WebAssembly and Dynamic Memory

WebAssembly is a binary instruction format for a stack-based virtual machine. Wasm is designed as a portable target for compilation of high-level languages like C/C++/Rust, enabling deployment on the web for client and server applications.

These high-level languages like C/C++/Rust (+Javascript) deal with different allocations of memory, such as static memory, stack memory and dynamic memory.

Static memory allocation refers to assignment of fixed memory addresses during compile and start-time of an application (.data or .bss).

Stack memory allocation refers to a memory region where data is added or removed per function-scope in a last-in-first-out (LIFO) manner.

Dynamic memory allocation refers to performing manual memory management for dynamic memory allocation in the C programming language via a group of functions in the C standard library, namely malloc, realloc, calloc and free; or the corresponding  boxing in Rust.

This document will focus onto the latter one, the dynamic memory and how it is realized by different toolchains compiling C/C++/Rust  targeting the WebAssembly architecture/platform.

My intention is find the best toolchain to produce WebAssembly-modules being as portable as possible.

The code being used for the investigation is accessible at https://github.com/frehberg/wasm-dyn-mem

High level source code (C/C++/Rust) is compiled to WebAssembly using toolchains like emscripten, clang, or rustc. Emscripten will translate the C/C++ to JavaScript first and this translating to WebAssembly, whereas clang would translate from C/C++ directly to WebAssembly. (Note: avoid emscripten if your code has to deal with int64-primitives, as Javascript would emulate those using floats).

If developing portable WebAssembly modules/apps it is crucial to understand the management of static and dynamic memory and the influence of the compiler toolchain being used.

The security model of WebAssembly has the important goal to protect users from buggy or malicious modules. This is achieved by sandboxing the code, operating on a so called linear memory only.

The linear memory of WebAssembly can be compared to the virtual memory provided to processes running on Windows or Linux. The linear memory is the sandbox the WebAssembly module may operate on, storing the static data in an indexed region, managing the stack memory and managing the dynamic memory required by the app during runtime.

A WebAssembly module could be a library only or an app; the latter requiring a start-function in the module. An app would instantiate global, static constructors (C++) at start-time, whereas calling a function of an library would not (lemma: avoid global static constructors if you want to translate C++ to WebAssembly).
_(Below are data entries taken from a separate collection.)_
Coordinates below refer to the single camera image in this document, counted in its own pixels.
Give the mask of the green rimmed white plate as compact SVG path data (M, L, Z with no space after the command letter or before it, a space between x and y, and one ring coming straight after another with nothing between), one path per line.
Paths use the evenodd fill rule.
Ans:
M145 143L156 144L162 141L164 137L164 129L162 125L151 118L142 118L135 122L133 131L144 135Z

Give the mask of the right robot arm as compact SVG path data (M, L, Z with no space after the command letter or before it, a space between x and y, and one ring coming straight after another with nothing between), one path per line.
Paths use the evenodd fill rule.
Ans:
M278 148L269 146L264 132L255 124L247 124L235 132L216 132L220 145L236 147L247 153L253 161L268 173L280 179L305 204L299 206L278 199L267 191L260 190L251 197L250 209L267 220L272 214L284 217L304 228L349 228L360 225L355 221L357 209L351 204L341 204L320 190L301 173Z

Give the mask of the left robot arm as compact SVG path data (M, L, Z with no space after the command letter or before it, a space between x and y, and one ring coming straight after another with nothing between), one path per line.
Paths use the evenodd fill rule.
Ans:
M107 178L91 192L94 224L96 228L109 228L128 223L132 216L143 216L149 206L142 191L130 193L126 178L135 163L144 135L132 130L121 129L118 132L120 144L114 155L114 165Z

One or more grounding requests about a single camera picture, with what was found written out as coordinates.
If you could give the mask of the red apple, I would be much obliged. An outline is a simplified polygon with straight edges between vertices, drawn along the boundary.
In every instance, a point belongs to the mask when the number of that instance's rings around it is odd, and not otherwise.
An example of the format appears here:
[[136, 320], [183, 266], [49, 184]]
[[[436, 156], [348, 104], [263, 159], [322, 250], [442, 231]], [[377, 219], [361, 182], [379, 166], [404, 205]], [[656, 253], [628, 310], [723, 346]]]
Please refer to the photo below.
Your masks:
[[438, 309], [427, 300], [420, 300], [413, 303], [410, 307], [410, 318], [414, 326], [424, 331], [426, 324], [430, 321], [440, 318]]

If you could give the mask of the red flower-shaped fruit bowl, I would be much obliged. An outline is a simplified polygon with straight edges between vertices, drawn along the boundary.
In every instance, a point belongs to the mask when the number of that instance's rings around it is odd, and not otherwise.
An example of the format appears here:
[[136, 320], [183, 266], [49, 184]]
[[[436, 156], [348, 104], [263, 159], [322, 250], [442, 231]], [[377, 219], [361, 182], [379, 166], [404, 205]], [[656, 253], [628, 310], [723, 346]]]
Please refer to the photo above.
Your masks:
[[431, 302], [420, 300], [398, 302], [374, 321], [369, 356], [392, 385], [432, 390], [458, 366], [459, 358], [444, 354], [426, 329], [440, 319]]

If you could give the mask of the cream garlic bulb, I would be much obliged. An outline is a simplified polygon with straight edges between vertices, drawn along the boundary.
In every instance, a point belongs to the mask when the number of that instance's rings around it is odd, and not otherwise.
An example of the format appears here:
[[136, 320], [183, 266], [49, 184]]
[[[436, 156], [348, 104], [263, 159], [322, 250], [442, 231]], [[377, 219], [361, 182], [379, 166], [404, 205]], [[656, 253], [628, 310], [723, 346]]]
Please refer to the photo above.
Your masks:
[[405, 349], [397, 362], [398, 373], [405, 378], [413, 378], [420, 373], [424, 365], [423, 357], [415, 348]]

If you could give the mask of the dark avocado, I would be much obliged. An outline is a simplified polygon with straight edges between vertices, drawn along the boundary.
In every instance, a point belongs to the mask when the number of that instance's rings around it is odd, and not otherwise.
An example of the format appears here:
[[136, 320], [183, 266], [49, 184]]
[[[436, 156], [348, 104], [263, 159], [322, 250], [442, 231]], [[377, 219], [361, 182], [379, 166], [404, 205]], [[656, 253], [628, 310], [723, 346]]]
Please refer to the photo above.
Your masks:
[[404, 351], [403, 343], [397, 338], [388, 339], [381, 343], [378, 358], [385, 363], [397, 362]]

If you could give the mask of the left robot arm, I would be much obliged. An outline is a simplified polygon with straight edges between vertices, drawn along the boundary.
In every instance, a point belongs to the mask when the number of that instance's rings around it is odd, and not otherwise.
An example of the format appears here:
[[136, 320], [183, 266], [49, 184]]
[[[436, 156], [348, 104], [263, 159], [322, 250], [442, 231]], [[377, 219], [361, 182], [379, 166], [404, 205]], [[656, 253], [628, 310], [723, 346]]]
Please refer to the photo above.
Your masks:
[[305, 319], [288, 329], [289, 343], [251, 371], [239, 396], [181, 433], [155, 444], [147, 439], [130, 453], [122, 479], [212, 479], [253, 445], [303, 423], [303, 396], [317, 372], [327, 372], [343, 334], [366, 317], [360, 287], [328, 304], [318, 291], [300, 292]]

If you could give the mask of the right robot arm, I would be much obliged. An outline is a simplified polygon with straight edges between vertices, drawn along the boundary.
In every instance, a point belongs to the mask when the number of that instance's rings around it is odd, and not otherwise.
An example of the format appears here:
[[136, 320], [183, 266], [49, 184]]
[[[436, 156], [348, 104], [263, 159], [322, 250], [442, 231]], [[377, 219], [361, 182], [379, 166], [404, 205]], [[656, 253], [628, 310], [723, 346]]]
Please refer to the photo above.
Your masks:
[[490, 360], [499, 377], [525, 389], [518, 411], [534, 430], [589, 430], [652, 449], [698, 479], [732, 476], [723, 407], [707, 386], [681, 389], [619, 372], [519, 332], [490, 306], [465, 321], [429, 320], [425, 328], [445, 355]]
When instantiating a WebAssembly module, it might operate on a newly created  linear memory or it might continue operation on a linear memory provided by the environment.

The management of dynamic memory is provided by so called runtime-libraries such as gnu-libc, musl-libc(embedded),  bionic-libc(Android) or win32; each one implementing the functions malloc(size_t), free(ptr) etc using a different strategy.  Depending on the use-case and platform, different implementations of the actual memory allocation mechanism exist. Their performance varies in both execution time and required memory.
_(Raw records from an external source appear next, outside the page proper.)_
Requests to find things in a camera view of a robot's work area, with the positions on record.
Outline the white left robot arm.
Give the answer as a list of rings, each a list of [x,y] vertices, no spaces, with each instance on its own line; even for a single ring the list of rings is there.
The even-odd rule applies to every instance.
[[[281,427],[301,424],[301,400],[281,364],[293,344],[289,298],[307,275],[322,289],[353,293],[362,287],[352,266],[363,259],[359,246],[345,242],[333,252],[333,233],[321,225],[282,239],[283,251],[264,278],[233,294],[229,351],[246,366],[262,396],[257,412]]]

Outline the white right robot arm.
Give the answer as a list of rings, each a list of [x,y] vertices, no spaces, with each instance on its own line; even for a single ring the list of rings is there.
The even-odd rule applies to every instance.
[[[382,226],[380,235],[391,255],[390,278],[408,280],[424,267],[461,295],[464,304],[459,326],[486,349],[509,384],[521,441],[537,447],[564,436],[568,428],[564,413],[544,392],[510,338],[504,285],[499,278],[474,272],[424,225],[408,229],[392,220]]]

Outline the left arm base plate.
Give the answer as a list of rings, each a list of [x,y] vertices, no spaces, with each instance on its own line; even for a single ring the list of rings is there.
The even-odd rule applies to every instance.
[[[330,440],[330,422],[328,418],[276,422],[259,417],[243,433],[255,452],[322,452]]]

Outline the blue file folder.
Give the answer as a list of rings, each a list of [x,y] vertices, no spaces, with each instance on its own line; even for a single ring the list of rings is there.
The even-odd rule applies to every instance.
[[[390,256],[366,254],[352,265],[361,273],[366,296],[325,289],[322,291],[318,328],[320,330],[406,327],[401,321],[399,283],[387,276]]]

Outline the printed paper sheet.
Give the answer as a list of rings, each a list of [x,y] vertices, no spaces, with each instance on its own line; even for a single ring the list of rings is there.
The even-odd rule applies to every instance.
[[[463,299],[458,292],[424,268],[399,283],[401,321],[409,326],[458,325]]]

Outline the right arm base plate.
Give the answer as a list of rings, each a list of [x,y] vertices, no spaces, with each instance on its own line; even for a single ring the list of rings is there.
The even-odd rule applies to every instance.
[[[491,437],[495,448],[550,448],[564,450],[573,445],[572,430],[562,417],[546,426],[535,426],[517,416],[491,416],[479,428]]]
[dlmalloc] Doug Lea has developed dlmalloc (“Doug Lea’s Malloc”) as a general-purpose allocator, starting in 1987. The GNU C library (glibc) uses ptmalloc, an allocator based on dlmalloc.
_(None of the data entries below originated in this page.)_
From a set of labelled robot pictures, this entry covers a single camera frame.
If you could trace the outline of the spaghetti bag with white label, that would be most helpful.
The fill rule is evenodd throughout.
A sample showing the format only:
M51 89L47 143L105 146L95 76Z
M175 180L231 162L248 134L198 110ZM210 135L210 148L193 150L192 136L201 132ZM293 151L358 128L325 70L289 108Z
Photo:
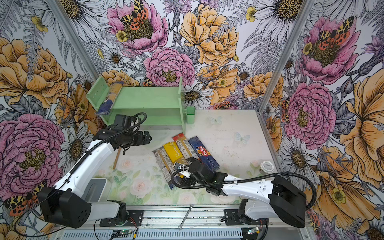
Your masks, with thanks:
M161 172L163 173L163 176L165 177L169 188L172 190L174 188L174 184L172 183L172 175L176 171L174 168L174 164L172 163L164 147L160 147L154 150L153 153L156 157L156 162L159 168L161 169Z

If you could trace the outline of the spaghetti bag with blue end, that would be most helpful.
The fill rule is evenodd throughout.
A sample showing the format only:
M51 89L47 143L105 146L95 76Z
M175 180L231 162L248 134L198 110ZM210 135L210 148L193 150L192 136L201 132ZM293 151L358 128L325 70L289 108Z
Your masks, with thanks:
M97 111L97 115L103 116L103 115L109 115L111 113L113 105L123 85L124 85L123 82L114 82L111 84L105 100L102 102L99 110Z

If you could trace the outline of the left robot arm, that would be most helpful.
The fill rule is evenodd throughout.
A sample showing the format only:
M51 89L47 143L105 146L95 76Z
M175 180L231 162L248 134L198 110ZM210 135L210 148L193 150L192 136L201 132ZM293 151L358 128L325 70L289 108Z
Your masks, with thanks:
M43 218L48 223L78 229L86 222L109 219L123 224L128 220L126 204L119 201L87 202L82 198L89 182L104 160L115 150L148 145L152 137L140 131L146 113L118 115L113 125L101 129L77 163L53 187L38 193Z

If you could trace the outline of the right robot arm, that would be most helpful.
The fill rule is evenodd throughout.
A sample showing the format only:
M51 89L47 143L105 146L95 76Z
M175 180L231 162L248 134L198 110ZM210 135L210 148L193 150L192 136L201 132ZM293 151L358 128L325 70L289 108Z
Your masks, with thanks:
M204 189L214 196L242 198L238 216L246 225L259 219L279 218L292 227L304 228L306 211L313 203L287 177L309 181L305 176L287 172L240 179L212 172L197 159L187 165L175 163L171 181L184 190Z

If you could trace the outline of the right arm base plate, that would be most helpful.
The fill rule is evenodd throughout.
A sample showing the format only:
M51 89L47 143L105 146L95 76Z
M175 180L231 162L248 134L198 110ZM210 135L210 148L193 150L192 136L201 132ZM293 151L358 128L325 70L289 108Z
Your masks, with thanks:
M238 209L225 209L224 217L221 218L221 222L225 222L226 226L238 226L238 225L265 225L266 219L252 220L245 214L240 214Z

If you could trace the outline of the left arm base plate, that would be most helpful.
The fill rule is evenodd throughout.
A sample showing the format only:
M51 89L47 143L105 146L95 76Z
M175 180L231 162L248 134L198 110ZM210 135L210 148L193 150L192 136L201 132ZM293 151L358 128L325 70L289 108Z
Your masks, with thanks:
M100 227L140 227L144 211L143 210L127 210L126 214L113 219L102 219L99 223Z

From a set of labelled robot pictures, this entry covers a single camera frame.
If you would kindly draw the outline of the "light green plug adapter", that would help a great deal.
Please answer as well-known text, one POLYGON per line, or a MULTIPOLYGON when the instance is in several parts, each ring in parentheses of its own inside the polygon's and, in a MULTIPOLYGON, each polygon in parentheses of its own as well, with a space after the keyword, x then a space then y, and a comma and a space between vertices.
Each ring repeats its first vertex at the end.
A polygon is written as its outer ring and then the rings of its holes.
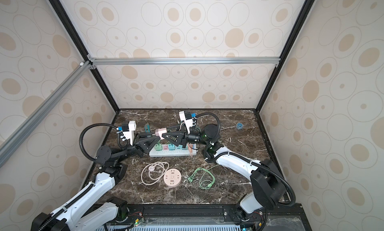
POLYGON ((156 144, 155 145, 155 150, 156 151, 162 151, 163 150, 163 145, 162 144, 156 144))

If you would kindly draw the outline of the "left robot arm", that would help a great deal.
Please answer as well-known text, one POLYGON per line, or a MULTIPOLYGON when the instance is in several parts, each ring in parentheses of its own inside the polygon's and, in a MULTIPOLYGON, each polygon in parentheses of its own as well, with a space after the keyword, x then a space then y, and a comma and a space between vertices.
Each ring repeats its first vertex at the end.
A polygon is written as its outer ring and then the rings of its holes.
POLYGON ((162 135, 152 133, 136 134, 136 123, 116 127, 108 123, 96 123, 86 127, 80 134, 79 146, 87 159, 99 165, 99 171, 84 187, 63 205, 51 213, 40 213, 32 222, 33 231, 94 231, 108 222, 125 223, 133 214, 128 203, 111 198, 91 211, 94 204, 114 188, 125 176, 128 166, 122 162, 134 155, 143 156, 155 147, 162 135), (118 148, 101 146, 95 156, 85 149, 84 137, 92 128, 106 126, 116 131, 118 148))

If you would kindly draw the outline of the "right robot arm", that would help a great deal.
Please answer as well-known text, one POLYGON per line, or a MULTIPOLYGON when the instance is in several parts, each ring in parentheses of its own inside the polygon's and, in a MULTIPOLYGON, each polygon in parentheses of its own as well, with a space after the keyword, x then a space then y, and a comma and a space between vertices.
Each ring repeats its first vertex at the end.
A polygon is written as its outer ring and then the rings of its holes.
POLYGON ((293 206, 296 203, 293 188, 271 160, 247 158, 220 142, 222 126, 216 114, 196 114, 186 110, 179 112, 179 117, 181 124, 178 130, 158 129, 155 131, 156 136, 175 146, 204 145, 202 154, 206 162, 227 167, 247 178, 251 182, 252 192, 236 205, 235 214, 240 219, 246 220, 262 208, 273 210, 276 206, 293 206))

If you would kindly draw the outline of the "pink round socket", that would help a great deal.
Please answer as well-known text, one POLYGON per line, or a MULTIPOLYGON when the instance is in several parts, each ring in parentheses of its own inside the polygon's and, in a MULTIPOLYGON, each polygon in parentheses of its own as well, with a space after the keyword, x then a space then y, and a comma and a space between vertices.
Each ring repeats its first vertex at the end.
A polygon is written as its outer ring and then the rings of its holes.
POLYGON ((164 183, 169 188, 175 188, 177 187, 181 181, 182 181, 182 175, 181 172, 178 169, 169 169, 165 172, 164 176, 164 183))

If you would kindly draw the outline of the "pink plug adapter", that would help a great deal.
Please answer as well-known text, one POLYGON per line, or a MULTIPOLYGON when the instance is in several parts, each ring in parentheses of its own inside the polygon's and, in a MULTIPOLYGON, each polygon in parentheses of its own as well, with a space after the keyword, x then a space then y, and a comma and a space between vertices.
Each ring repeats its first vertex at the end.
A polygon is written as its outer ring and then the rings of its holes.
POLYGON ((164 139, 163 134, 165 134, 167 132, 168 132, 167 128, 156 129, 155 130, 155 135, 160 137, 161 140, 163 140, 164 139))

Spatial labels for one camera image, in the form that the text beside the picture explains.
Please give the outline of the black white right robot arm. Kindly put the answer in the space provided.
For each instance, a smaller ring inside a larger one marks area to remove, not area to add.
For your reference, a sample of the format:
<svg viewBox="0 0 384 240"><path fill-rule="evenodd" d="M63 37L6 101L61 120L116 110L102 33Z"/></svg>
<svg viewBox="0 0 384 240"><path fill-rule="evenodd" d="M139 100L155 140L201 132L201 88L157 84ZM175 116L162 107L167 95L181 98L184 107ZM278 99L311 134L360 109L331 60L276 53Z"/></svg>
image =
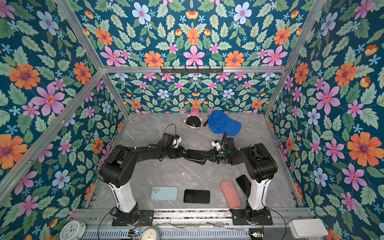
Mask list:
<svg viewBox="0 0 384 240"><path fill-rule="evenodd" d="M246 166L251 184L250 194L247 197L245 212L234 213L233 217L245 219L246 223L251 225L271 217L266 198L269 184L278 172L278 166L263 144L237 149L233 138L223 137L221 142L214 142L214 148L205 154L205 159L217 164Z"/></svg>

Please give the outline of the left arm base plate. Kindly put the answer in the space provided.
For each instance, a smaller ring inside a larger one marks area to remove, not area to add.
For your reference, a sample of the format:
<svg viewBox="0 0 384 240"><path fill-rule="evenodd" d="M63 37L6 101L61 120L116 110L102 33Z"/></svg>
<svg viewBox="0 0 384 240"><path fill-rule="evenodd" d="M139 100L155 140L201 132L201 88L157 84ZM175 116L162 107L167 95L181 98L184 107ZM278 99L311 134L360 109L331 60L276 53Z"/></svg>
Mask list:
<svg viewBox="0 0 384 240"><path fill-rule="evenodd" d="M155 211L153 210L133 210L130 213L118 211L115 214L112 226L114 227L136 227L152 225Z"/></svg>

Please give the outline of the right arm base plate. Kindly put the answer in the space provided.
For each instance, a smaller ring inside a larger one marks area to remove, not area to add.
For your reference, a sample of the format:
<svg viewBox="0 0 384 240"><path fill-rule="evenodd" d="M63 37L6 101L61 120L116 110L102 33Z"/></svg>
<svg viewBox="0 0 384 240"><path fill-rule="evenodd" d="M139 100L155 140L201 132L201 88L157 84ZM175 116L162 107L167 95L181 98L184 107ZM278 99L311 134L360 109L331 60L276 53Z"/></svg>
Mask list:
<svg viewBox="0 0 384 240"><path fill-rule="evenodd" d="M260 210L259 213L254 214L251 210L250 213L247 213L245 209L230 209L232 214L233 225L235 226L272 226L273 220L269 210L264 209Z"/></svg>

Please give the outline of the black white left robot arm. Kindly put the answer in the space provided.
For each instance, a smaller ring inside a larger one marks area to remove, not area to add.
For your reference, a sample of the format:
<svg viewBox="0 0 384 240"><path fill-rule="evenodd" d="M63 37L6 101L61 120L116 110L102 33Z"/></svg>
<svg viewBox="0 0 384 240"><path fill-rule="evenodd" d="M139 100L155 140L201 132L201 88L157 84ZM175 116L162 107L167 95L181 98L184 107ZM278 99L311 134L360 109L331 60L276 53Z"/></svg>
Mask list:
<svg viewBox="0 0 384 240"><path fill-rule="evenodd" d="M140 221L139 206L131 189L131 178L136 163L147 160L178 159L185 155L180 146L182 138L176 134L164 133L156 144L146 147L125 147L117 145L100 168L103 181L112 190L116 201L113 225L136 225Z"/></svg>
[jemalloc] Since FreeBSD 7.0 and NetBSD 5.0, the old malloc implementation (phkmalloc) was replaced by jemalloc, written by Jason Evans. The main reason for this was a lack of scalability of phkmalloc in terms of multithreading. In order to avoid lock contention, jemalloc uses separate “arenas” for each CPU. Experiments measuring number of allocations per second in multithreading application have shown that this makes it scale linearly with the number of threads, while for both phkmalloc and dlmalloc performance was inversely proportional to the number of threads.

[Hoard malloc] Hoard is an allocator whose goal is scalable memory allocation performance. Like OpenBSD’s allocator, Hoard uses mmap exclusively, but manages memory in chunks of 64 kilobytes called superblocks. Hoard’s heap is logically divided into a single global heap and a number of per-processor heaps. In addition, there is a thread-local cache that can hold a limited number of superblocks. By allocating only from superblocks on the local per-thread or per-processor heap, and moving mostly-empty superblocks to the global heap so they can be reused by other processors, Hoard keeps fragmentation low while achieving near linear scalability with the number of threads.

[wee_alloc] The Wee_alloc memory allocator has been designed for WebAssembly, and is available for Rust only. It has a tiny code size footprint, compiling down to only a kilobyte of .wasm code. It has been designed for scenarios where there are a handful of initial, long-lived allocations, after which the code does its heavy lifting without any further allocations. This scenario requires some allocator to exist, but we are more than happy to trade performance for small code size.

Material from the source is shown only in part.